**What you will do**
Below are some records. Return exactly the lines from the one containing "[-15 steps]" through the one containing "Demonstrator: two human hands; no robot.", both included, and only those.

**Data to use**
-----

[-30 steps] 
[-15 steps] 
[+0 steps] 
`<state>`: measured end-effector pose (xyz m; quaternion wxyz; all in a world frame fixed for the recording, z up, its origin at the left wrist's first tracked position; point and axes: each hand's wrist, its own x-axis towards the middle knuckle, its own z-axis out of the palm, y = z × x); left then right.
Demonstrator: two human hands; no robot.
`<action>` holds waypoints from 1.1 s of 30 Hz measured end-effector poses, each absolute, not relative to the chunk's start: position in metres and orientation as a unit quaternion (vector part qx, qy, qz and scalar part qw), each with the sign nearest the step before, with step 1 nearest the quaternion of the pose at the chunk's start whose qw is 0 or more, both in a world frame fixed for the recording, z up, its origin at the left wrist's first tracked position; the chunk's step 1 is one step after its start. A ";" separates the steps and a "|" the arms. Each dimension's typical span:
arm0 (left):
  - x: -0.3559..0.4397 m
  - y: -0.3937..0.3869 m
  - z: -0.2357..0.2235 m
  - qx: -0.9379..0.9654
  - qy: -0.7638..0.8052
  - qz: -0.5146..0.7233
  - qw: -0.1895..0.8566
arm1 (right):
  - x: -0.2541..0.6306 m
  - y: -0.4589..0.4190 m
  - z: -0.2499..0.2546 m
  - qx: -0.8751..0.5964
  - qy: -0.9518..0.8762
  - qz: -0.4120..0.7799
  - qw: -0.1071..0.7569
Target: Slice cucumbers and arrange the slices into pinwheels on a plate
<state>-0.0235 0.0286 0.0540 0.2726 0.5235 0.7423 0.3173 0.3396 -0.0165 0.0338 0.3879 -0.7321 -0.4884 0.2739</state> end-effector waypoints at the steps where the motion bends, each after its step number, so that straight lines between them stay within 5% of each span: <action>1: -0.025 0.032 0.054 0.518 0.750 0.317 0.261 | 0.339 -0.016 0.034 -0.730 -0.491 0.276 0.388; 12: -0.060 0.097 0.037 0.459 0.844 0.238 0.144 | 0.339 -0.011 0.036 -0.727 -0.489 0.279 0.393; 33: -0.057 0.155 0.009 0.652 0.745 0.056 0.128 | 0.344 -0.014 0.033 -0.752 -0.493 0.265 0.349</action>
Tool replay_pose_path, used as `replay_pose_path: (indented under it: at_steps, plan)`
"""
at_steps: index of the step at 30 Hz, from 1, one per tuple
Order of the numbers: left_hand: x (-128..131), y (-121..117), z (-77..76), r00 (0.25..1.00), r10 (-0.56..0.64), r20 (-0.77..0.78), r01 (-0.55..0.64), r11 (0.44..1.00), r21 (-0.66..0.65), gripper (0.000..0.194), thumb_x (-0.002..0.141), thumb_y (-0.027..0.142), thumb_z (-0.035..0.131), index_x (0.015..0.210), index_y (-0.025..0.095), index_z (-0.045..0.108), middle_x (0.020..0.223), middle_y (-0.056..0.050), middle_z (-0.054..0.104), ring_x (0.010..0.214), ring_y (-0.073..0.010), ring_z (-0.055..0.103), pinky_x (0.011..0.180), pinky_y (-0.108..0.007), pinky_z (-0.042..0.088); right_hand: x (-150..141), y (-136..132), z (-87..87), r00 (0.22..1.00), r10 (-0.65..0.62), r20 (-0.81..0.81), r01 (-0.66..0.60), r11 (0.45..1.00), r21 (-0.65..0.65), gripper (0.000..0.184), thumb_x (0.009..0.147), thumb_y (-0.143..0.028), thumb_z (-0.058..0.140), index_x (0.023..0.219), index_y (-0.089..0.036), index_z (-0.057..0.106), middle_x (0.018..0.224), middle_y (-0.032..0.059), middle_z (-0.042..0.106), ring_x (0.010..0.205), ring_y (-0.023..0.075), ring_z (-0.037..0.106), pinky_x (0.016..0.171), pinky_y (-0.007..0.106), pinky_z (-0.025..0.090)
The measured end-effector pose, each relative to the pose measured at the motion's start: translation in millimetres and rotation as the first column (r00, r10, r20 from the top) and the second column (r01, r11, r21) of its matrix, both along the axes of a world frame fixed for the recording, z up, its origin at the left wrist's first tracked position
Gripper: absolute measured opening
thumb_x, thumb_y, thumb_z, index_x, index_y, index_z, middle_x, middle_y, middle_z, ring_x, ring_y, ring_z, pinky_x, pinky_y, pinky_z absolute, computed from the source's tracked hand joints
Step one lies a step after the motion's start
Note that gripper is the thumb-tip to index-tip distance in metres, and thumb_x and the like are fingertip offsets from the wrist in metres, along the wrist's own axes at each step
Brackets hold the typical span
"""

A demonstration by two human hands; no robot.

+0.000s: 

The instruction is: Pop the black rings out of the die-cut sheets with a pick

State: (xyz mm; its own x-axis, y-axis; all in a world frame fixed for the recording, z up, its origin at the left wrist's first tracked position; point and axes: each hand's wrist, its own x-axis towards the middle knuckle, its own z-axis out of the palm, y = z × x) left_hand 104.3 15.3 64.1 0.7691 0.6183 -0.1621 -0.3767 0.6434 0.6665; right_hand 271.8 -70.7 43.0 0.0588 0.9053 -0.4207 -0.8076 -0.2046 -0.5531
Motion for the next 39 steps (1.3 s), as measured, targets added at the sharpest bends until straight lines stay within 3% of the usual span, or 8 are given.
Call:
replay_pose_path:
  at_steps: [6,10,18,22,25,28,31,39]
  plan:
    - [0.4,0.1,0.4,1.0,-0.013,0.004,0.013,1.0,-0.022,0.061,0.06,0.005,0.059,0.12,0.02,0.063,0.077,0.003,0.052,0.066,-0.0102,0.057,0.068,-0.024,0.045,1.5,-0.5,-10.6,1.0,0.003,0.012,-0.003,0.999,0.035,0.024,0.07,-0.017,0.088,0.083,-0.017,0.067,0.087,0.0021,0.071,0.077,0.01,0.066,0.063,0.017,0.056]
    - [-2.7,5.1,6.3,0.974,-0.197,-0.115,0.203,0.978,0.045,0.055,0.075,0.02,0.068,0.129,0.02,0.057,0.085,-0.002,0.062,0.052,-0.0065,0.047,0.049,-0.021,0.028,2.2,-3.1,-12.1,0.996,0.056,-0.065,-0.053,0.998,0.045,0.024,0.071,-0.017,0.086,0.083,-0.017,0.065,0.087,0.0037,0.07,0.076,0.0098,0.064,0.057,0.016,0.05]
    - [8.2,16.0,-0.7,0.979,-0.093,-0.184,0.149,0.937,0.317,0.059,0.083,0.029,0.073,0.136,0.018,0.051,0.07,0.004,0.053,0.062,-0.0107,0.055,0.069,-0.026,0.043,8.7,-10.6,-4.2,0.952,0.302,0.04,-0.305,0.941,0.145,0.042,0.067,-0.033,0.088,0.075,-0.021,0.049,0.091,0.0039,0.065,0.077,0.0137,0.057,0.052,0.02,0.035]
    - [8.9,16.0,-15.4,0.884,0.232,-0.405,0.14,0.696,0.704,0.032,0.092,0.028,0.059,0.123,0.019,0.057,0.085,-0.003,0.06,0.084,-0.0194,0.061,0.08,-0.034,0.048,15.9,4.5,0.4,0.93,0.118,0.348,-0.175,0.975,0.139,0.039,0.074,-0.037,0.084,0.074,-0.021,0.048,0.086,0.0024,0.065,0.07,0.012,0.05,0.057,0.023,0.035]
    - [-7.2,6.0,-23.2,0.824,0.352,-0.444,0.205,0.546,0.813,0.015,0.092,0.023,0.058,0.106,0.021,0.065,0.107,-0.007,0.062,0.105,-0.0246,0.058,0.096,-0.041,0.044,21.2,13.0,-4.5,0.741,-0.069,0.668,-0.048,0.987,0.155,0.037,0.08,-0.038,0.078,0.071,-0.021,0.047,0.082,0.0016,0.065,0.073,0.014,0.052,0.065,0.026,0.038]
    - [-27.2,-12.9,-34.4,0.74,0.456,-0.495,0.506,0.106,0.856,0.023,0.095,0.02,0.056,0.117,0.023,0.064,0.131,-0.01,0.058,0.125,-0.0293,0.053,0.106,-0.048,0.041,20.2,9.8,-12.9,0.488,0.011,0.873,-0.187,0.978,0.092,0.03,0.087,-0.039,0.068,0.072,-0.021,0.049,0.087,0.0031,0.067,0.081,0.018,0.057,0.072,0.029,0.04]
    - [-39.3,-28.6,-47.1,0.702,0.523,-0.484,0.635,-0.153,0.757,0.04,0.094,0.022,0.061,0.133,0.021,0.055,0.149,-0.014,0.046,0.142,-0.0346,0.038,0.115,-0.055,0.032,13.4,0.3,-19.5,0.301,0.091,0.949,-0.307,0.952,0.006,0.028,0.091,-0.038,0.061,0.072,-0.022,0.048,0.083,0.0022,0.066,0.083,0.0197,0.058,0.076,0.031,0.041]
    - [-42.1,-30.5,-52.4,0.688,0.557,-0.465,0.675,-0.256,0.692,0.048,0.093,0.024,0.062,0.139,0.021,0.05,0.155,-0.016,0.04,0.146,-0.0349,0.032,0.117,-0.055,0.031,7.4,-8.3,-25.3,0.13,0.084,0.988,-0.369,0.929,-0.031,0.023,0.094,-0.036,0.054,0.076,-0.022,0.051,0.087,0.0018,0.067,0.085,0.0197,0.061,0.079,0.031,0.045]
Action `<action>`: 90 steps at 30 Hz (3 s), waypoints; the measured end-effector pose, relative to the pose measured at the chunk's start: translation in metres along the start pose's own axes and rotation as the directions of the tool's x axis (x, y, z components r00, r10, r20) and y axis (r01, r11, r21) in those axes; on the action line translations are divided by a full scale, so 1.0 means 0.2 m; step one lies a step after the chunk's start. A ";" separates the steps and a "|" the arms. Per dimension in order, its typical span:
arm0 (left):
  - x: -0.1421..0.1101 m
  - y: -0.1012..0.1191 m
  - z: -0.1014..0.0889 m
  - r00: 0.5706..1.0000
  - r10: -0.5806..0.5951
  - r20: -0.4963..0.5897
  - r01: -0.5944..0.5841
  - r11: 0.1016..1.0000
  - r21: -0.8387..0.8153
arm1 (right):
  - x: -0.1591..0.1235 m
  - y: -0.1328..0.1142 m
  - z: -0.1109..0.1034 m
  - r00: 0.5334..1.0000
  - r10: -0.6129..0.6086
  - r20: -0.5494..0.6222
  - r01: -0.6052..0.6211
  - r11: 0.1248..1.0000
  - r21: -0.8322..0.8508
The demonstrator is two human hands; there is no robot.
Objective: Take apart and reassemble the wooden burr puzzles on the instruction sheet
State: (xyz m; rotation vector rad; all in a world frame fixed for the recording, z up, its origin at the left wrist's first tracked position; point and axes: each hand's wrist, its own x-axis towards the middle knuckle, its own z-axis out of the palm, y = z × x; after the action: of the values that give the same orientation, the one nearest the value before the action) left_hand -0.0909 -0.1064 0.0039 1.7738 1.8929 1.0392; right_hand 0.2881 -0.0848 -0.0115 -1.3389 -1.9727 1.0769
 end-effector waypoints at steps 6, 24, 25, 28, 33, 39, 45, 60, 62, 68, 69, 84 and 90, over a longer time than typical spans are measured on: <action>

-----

**Worked solution**
[-15 steps] 
[+0 steps] 
`<state>`: measured end-effector pose (xyz m; quaternion wxyz; all in a world frame fixed for the recording, z up, its origin at the left wrist's first tracked position; point and axes: each hand's wrist, its own x-axis towards the middle knuckle, its own z-axis out of the palm, y = z × x); left then right.
Demonstrator: two human hands; no robot.

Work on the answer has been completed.